The only exception I can think of to touch the raw data is if for some reason, some of the raw data needs to be deleted. For example, if a participant from a study decides to withdraw, they are entitled to have their raw data deleted.

Think of the following pipeline:

  1. Raw data. Contains identifiable information. Should be kept under the strictest data protection (e.g., password protection, access control only to limited people).
  2. Deidentified data. This is raw data with any identifiers stripped. Deidentified data can then be safely analysed by more people, like research assistants.
    • Usually we replace the identifiers with a “random key”, and then we have some file that allows us to match the original identifiers with the random key.
    • For example, we might decide to replace “John Smith” with “ID001”. In that case we have to create a new file that contains this information “John Smith = ID001”, and we will store this file with the raw data under the same strict restrictions.
    • Nowadays I am of the opinion that we could use a one-way function (like a cryptographic hash function) to solve this issue.
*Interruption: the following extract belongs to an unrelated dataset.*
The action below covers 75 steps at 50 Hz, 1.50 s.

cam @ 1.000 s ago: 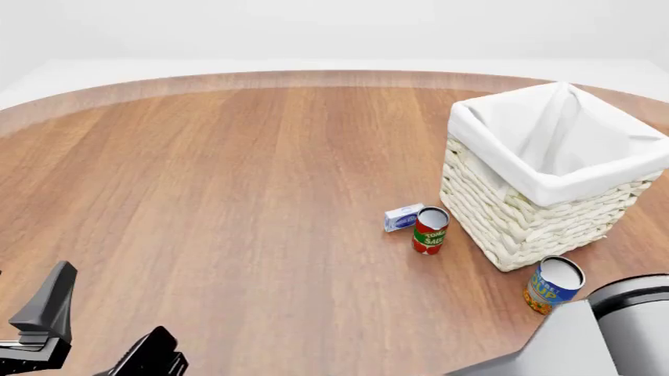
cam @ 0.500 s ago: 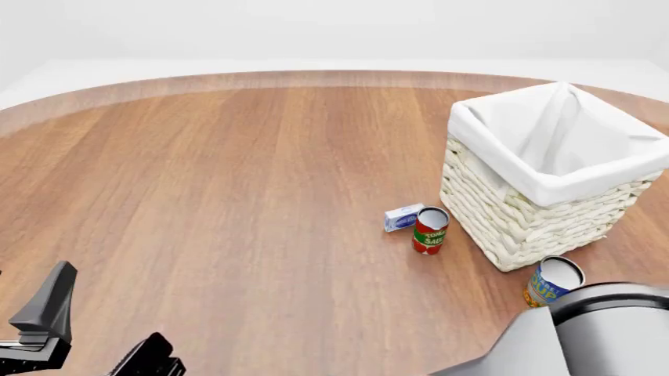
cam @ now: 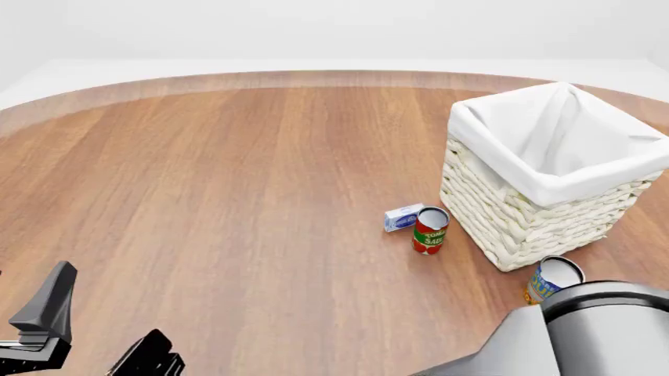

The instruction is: Pick up the ketchup, and put it in the basket.

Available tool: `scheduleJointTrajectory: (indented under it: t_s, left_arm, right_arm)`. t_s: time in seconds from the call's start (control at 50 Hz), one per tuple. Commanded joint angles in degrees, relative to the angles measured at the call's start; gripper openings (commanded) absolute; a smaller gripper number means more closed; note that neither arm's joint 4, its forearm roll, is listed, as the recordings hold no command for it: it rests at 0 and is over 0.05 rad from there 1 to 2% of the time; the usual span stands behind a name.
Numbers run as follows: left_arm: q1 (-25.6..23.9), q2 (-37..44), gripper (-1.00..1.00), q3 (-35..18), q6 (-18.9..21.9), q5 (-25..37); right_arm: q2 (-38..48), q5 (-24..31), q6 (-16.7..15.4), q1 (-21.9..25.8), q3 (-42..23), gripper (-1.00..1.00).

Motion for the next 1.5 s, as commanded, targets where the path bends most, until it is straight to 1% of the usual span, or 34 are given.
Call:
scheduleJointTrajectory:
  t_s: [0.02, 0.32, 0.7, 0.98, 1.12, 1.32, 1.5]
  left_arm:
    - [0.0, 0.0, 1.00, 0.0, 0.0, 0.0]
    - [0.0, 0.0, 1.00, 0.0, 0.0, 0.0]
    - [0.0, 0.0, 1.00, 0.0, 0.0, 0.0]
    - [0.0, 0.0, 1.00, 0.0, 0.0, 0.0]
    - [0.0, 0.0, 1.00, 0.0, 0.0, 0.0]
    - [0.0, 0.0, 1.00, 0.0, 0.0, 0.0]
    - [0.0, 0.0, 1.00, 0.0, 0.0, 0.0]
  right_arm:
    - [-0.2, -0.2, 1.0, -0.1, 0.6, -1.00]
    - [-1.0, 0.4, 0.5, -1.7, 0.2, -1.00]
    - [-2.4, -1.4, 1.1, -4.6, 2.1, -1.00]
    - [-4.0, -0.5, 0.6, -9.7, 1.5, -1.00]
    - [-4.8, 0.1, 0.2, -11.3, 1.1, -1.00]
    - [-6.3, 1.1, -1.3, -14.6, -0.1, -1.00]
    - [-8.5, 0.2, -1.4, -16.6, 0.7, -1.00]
This allows us to maintain the security of the deidentified data, while minimizing the risk of the leak of the file that contains the identifiers.
  3. Processed data. This is deidentified data that has been processed. There are different types of processing that one can do:
    • Survey items have been scored. This usually means calculating scores for the subscales, taking into account any reverse-coded items.
    • Additional measures have been calculated.
    • Any attention check measures, CAPTCHA, or other inclusion and exclusion criteria.

Going from Raw data to Deidentified data: This should be done via a simple script, and should only have to be done once, immediately after data collection. After this is done, the raw data (and any identifier keys) should be safely stored, not to be accessed unless necessary.

Going from Deidentified data to Processed data: This file can be iterated on over the course of analyses. For example, we may first be interested in some data, and start processing and analyzing those first, subsequently we may want to process more variables. Again, this should be done programatically (via an R / RMD script) so that every step can be stored, in case one needs to backtrack.

Neither of the above steps should be done manually. For example, opening up the raw data file in Excel, deleting the “Name” column, and saving it as another file, is not a reproducible pipeline.

Finally, you can start analyzing the processed data.